▶ [What you have to do]
An exact copy of the listing is required, with its pictures removed.

'''

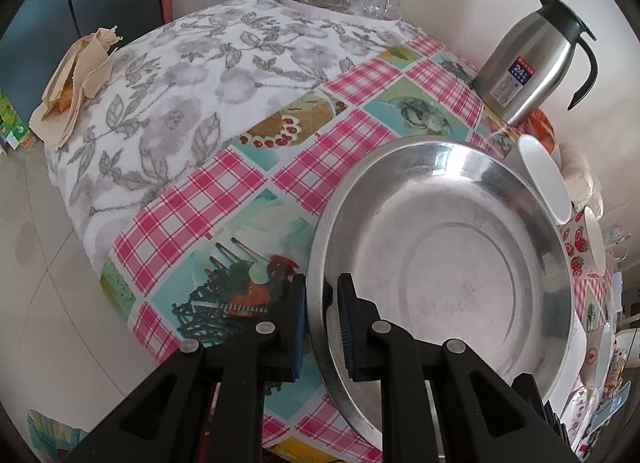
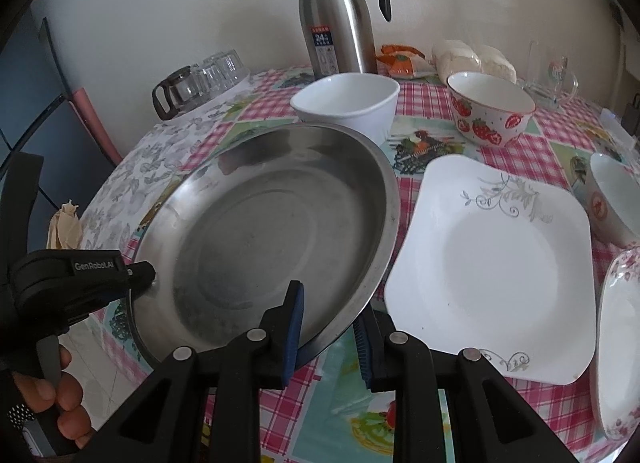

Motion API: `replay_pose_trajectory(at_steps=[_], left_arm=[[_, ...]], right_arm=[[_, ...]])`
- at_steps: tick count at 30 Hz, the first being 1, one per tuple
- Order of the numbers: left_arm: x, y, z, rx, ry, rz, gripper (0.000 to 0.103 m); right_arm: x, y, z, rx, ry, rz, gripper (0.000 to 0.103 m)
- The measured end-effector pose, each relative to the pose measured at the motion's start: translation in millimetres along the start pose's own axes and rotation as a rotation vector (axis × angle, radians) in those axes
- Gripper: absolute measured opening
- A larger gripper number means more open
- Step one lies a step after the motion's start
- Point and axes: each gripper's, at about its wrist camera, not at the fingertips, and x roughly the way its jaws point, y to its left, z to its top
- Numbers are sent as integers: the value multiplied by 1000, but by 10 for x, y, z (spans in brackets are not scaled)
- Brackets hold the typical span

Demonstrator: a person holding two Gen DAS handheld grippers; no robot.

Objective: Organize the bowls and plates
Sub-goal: 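Lift and tilt the steel basin by its rim with the left gripper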

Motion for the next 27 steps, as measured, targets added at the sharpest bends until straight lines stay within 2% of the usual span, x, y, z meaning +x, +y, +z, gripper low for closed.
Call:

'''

▶ [Result below]
Motion API: `replay_pose_trajectory(at_steps=[_], left_arm=[[_, ...]], right_arm=[[_, ...]])`
- at_steps: tick count at 30 Hz, the first being 1, one per tuple
- Order of the numbers: left_arm: x, y, z, rx, ry, rz, gripper (0.000 to 0.103 m); right_arm: x, y, z, rx, ry, rz, gripper (0.000 to 0.103 m)
- The measured end-effector pose, each relative to the pose measured at the motion's start: translation in millimetres along the start pose's own axes and rotation as a rotation vector (axis × angle, radians) in those axes
- Gripper: absolute measured opening
- A larger gripper number means more open
- Step one lies a step after the motion's start
- Point and axes: each gripper's, at about its wrist camera, not at the fingertips, and x roughly the way its jaws point, y to its left, z to its top
- Numbers are sent as integers: the value multiplied by 1000, but by 10 for x, y, z (spans in brackets are not scaled)
- Brackets hold the typical span

Demonstrator: a person holding two Gen DAS handheld grippers; no robot.

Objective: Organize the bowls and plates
Sub-goal: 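Lift and tilt the steel basin by its rim with the left gripper
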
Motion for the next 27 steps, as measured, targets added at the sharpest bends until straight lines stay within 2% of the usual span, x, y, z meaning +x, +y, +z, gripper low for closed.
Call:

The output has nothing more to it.